As an example, the function can take an argument like this:

char *strings[] = {"foo", "bar", NULL};
string_hungy_func((const char * const *) strings);

Now, I’ve struggling a lot to understand how I can cast a zig type to be used with this function. As a far as I understand, I need a null-terminated many-item pointer to null-terminated pointers to u8, so I’ve tried doing this:

const string_list: [*:null]const ?[*:0]const u8 = @alignCast(@ptrCast(&.{ &.{"Foo"}, &.{"Bar"}, null }));
const list = string_hungy_func(@ptrCast(string_list)));

Which pleases the compiler, but results in a segmation fault.

Can you explain to me how I could properly cast the arguments to this function?

Thanks!

Have you linked libc in your application? I ran into an issue the other day where I was intracting with a c library but forgot to link libc and kept getting a segfault at address 0x0. I think this is a segfault calling the library’s functions. That may be what is happening here.
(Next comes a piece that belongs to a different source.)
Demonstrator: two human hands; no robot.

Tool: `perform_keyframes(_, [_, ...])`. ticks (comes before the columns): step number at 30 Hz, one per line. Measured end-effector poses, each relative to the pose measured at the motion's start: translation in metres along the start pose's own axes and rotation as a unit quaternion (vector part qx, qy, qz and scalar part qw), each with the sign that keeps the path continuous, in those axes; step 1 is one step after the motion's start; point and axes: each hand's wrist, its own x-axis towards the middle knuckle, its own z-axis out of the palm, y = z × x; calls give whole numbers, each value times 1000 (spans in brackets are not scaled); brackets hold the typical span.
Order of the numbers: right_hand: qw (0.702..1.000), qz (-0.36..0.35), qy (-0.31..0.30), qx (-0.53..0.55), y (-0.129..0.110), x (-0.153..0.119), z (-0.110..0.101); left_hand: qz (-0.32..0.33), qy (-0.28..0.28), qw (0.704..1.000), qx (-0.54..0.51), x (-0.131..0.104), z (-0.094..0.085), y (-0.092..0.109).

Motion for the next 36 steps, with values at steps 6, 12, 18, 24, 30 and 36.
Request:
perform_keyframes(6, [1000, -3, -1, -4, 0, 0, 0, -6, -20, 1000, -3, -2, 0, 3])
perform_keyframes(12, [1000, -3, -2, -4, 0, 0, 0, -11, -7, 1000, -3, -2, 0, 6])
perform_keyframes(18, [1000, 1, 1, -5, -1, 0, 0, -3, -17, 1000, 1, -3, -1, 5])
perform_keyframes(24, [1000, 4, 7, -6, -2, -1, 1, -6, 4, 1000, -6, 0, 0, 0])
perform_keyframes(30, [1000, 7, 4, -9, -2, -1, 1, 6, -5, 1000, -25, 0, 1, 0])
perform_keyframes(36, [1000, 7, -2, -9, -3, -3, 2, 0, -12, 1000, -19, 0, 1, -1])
Zig’s null-terminated array initiating does NOT need the last null. Zig’s null-terminated array’s len field (my_array.len) will return the same len as how many “actual” items you have, and will not include the last null. So you don’t do anything with last null in your codes… The compiler will do the job for you. See here: https://ziglang.org/documentation/master/#Sentinel-Terminated-Arrays

This should work:

const string_list = [_:null]?[*:0]const u8 {"foo", "bar"};
const list = string_hungy_func(&string_list);

I had a similar discussion another day here: https://ziggit.dev/t/how-to-handle-c-const-c-const-u8-in-a-c-library/8768

1 Like

Thanks! That’s kind of what I was looking for. Just out of curiosity, how could one deal
with strings allocated dynamically at runtime, i.e., how does one cast a [][]const u8
to a [:null]?[*:0]const u8?

I’ve tried the following:

    var str_list: [][]const u8 = undefined;

    const n_strings = 2;
    const string_len = 4;

    var arena = std.heap.ArenaAllocator.init(std.heap.page_allocator);
    const allocator = arena.allocator();
    str_list = try allocator.alloc([]u8, n_strings);
    defer {
        allocator.free(str_list);
    }

    for (0..n_strings) |i| {
        const str = try allocator.alloc(u8, string_len);

        for (0..string_len) |j| {
            str[j] = 'a';
        }
        str_list[i] = str;
    }
    defer {
        for (0..n_strings) |i| {
            allocator.free(str_list[i]);
        }
    }
    // Here's how I'm trying to do the casting:
    const c_str_list: [:null]?[*:0]const u8 = @ptrCast(str_list); 
    _ = c_str_list;

But the compiler throws the error:

error: TODO: implement @ptrCast between slices changing the length

Which makes me think that I’m doing something wrong, but I’m not sure how to handle it.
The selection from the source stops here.